What transaction did Serve Robotics (SERV) announce involving Diligent Robotics?

Serve Robotics Inc. entered into an Agreement and Plan of Merger under which a wholly owned subsidiary will merge with Diligent Robotics, Inc., making Diligent a wholly owned subsidiary of Serve Robotics if the transaction closes.

How much is Serve Robotics paying to acquire Diligent Robotics?

The aggregate consideration at closing will be Serve Robotics common stock valued at $29.0 million, subject to a net debt adjustment and other agreed adjustments.

Is there an earnout in the Serve Robotics and Diligent Robotics deal?

Yes.

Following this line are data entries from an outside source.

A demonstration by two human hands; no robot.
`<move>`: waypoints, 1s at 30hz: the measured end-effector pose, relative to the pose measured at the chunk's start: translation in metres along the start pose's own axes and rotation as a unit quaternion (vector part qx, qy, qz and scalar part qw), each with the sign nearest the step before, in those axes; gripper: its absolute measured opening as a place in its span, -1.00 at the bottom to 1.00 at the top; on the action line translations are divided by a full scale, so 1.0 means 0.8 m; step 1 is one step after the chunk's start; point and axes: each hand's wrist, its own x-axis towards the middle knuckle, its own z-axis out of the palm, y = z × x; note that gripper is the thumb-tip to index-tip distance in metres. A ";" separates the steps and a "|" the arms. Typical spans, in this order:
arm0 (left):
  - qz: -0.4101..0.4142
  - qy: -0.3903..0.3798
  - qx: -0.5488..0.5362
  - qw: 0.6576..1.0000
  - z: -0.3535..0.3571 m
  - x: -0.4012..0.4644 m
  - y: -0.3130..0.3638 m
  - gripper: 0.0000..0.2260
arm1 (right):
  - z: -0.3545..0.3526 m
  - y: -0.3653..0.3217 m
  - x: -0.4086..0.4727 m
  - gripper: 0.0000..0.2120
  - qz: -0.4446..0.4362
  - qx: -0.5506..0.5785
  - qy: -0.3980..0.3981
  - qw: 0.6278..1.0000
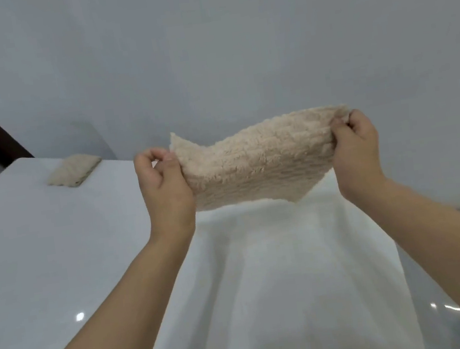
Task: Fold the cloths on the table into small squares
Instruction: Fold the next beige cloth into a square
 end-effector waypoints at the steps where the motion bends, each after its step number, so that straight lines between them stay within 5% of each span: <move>1: 0.002 -0.014 -0.001 1.000 -0.006 -0.010 -0.004 -0.88 | 0.002 -0.002 -0.006 -0.72 -0.009 0.001 -0.004 1.000; 5: -0.082 -0.151 0.080 0.982 -0.030 -0.073 -0.069 -0.77 | -0.010 0.054 -0.047 -0.71 -0.017 -0.173 -0.084 0.981; 10: -0.204 -0.268 0.333 0.881 -0.070 -0.125 -0.170 -0.83 | -0.031 0.160 -0.079 -0.75 0.020 -0.468 -0.229 0.854; 18: -0.121 -0.092 0.354 0.923 -0.050 -0.053 -0.202 -0.85 | 0.053 0.220 -0.025 -0.76 -0.081 -0.487 -0.171 0.853; 24: 0.027 -0.100 0.517 0.850 -0.055 -0.038 -0.268 -0.85 | 0.060 0.270 -0.021 -0.92 -0.138 -0.600 -0.092 0.782; 30: 0.055 -0.084 0.512 0.853 -0.058 -0.037 -0.279 -0.86 | 0.060 0.268 -0.022 -0.85 -0.130 -0.614 -0.090 0.773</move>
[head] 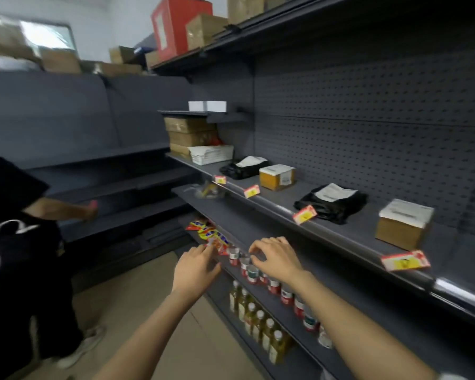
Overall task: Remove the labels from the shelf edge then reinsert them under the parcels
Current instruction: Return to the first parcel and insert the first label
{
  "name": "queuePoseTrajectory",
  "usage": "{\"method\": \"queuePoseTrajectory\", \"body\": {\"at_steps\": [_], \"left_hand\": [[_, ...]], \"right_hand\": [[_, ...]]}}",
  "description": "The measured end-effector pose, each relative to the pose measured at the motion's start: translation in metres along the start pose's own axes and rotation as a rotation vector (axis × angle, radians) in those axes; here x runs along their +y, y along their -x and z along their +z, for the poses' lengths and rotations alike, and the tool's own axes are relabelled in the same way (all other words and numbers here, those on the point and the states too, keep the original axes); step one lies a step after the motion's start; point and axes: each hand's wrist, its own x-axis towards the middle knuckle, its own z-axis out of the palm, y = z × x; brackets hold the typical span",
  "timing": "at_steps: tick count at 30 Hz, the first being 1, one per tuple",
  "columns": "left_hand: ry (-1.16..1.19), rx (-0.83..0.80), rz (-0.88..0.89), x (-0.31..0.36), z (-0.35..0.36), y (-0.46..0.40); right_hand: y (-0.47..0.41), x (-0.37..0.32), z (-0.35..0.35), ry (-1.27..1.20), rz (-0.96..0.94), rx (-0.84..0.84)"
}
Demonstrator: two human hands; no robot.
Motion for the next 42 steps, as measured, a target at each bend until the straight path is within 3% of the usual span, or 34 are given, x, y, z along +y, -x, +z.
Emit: {"method": "queuePoseTrajectory", "body": {"at_steps": [5,10,25,34,42], "left_hand": [[-0.098,0.032,-0.057,-0.112,-0.025,-0.035],[-0.089,0.011,-0.112,-0.169,-0.004,-0.074],[0.042,0.034,-0.004,-0.253,0.097,-0.316],[0.244,-0.104,0.126,-0.254,0.186,-0.443],[0.365,-0.155,0.318,-0.283,0.234,-0.518]], "right_hand": [[-0.098,-0.072,0.059,-0.170,-0.024,0.016],[-0.166,-0.092,0.106,-0.192,-0.050,-0.050],[-0.389,0.018,0.155,-0.144,0.087,0.059],[-0.441,0.089,0.165,0.055,0.331,0.197],[-0.478,0.085,0.183,0.180,0.542,0.241]]}}
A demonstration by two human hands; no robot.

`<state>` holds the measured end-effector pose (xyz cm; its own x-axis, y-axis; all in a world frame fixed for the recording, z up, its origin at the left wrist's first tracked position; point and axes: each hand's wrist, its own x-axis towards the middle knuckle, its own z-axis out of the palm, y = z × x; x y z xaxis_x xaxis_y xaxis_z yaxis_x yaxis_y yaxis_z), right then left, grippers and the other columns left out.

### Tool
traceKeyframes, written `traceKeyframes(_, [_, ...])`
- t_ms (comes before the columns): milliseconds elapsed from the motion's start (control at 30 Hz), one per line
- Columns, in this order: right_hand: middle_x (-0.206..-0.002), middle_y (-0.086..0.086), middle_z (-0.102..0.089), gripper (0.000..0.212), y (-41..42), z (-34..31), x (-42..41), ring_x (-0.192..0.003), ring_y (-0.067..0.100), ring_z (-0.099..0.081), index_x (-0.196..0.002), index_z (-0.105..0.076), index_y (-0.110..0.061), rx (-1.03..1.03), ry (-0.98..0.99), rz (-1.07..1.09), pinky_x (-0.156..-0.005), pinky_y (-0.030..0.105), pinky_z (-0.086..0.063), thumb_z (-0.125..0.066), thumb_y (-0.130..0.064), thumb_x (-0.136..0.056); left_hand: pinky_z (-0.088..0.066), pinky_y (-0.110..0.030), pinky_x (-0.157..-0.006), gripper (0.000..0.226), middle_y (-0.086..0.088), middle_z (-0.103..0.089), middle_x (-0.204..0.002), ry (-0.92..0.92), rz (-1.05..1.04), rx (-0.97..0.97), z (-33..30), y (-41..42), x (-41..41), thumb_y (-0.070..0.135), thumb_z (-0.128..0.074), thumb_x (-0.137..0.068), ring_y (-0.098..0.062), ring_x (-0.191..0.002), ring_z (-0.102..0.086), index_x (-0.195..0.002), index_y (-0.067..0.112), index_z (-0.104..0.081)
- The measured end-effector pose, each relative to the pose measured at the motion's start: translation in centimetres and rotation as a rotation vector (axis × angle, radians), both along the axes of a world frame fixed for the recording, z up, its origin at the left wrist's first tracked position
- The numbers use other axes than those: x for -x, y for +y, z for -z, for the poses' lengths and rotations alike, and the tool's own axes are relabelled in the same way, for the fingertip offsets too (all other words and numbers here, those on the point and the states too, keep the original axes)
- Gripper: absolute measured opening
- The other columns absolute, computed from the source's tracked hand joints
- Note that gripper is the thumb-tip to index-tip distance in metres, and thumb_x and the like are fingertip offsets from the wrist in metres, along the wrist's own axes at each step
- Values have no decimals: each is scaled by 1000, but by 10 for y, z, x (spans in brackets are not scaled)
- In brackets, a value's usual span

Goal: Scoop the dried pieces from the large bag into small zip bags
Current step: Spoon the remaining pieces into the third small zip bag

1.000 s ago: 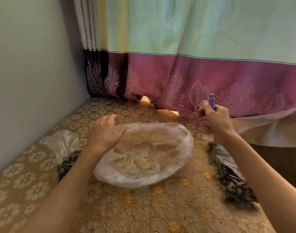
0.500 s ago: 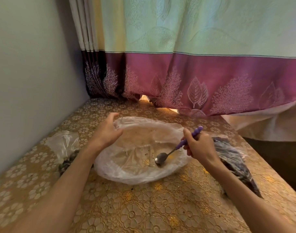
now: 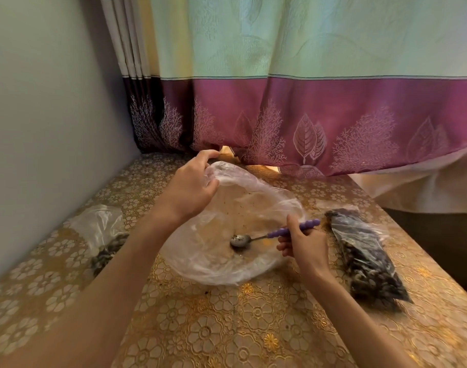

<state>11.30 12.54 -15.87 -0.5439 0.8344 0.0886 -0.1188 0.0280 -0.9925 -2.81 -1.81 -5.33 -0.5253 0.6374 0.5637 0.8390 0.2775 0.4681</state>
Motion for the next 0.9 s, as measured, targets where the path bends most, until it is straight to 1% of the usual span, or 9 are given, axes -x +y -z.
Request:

The $29.0 million stock consideration includes a potential earnout of $5.3 million that may be earned if specified milestones in the Merger Agreement are achieved.

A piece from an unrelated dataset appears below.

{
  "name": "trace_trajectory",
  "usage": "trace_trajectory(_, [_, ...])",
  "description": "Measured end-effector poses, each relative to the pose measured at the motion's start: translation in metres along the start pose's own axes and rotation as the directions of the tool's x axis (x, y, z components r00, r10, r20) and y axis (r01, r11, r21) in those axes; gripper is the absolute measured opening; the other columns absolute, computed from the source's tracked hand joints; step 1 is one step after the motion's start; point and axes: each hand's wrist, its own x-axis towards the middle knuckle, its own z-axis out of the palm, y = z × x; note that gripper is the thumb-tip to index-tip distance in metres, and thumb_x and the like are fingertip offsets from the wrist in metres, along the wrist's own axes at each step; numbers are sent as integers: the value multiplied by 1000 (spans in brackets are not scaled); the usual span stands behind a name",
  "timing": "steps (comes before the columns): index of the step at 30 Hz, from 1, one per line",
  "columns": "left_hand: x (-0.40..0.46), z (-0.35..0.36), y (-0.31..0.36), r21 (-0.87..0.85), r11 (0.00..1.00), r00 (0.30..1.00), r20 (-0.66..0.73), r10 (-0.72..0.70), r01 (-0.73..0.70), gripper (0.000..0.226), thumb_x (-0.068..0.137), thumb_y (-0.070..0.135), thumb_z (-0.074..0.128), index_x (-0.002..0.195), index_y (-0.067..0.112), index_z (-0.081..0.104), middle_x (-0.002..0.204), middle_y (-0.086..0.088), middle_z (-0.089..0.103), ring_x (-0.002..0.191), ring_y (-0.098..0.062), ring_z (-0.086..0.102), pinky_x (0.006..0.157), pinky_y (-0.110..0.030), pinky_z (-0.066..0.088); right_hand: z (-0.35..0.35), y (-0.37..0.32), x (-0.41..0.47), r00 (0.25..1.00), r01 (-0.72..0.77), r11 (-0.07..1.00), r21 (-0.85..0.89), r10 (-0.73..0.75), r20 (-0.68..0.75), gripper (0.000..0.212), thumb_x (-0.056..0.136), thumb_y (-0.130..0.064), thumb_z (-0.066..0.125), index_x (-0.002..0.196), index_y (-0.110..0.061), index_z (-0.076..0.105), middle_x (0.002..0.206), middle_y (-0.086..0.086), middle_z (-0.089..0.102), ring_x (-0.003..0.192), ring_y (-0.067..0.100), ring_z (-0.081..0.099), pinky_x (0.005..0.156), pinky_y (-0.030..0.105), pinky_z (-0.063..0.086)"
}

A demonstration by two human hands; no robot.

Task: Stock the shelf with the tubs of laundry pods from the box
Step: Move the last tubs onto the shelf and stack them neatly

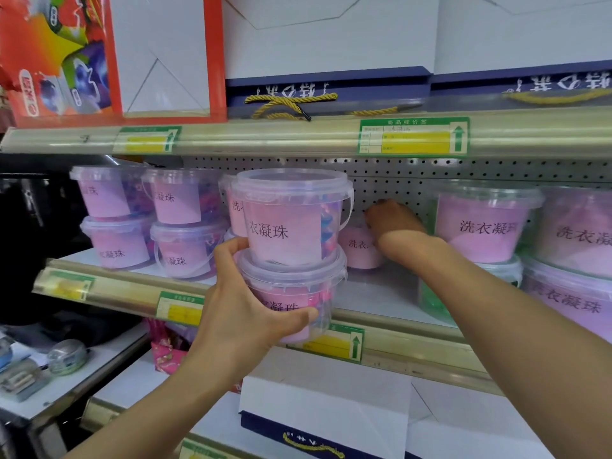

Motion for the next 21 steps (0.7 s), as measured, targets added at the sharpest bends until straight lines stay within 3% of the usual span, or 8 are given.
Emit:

How will the number of Serve Robotics shares issued in the Diligent deal be calculated?

The total number of Serve Robotics common shares issued to Diligent stockholders will be calculated using a per-share value of $14.3794, the 10-day volume-weighted average price before signing.

What happens to Diligent Robotics options and warrants in this transaction?

At closing, all Diligent Robotics options and Diligent warrants will be cancelled for no consideration.

What conditions must be satisfied before the Serve Robotics–Diligent Robotics merger can close?

Closing requires customary conditions, including no governmental law or order prohibiting the transaction, accuracy of the parties’ representations and warranties (subject to materiality thresholds), absence of a material adverse effect on either company, and Nasdaq authorization to list the new Serve Robotics shares.

Did Serve Robotics issue a press release about the Diligent Robotics merger agreement?

Yes. Serve Robotics issued a press release on January 20, 2026, announcing entry into the Merger Agreement, which is attached as Exhibit 99.1 and incorporated by reference.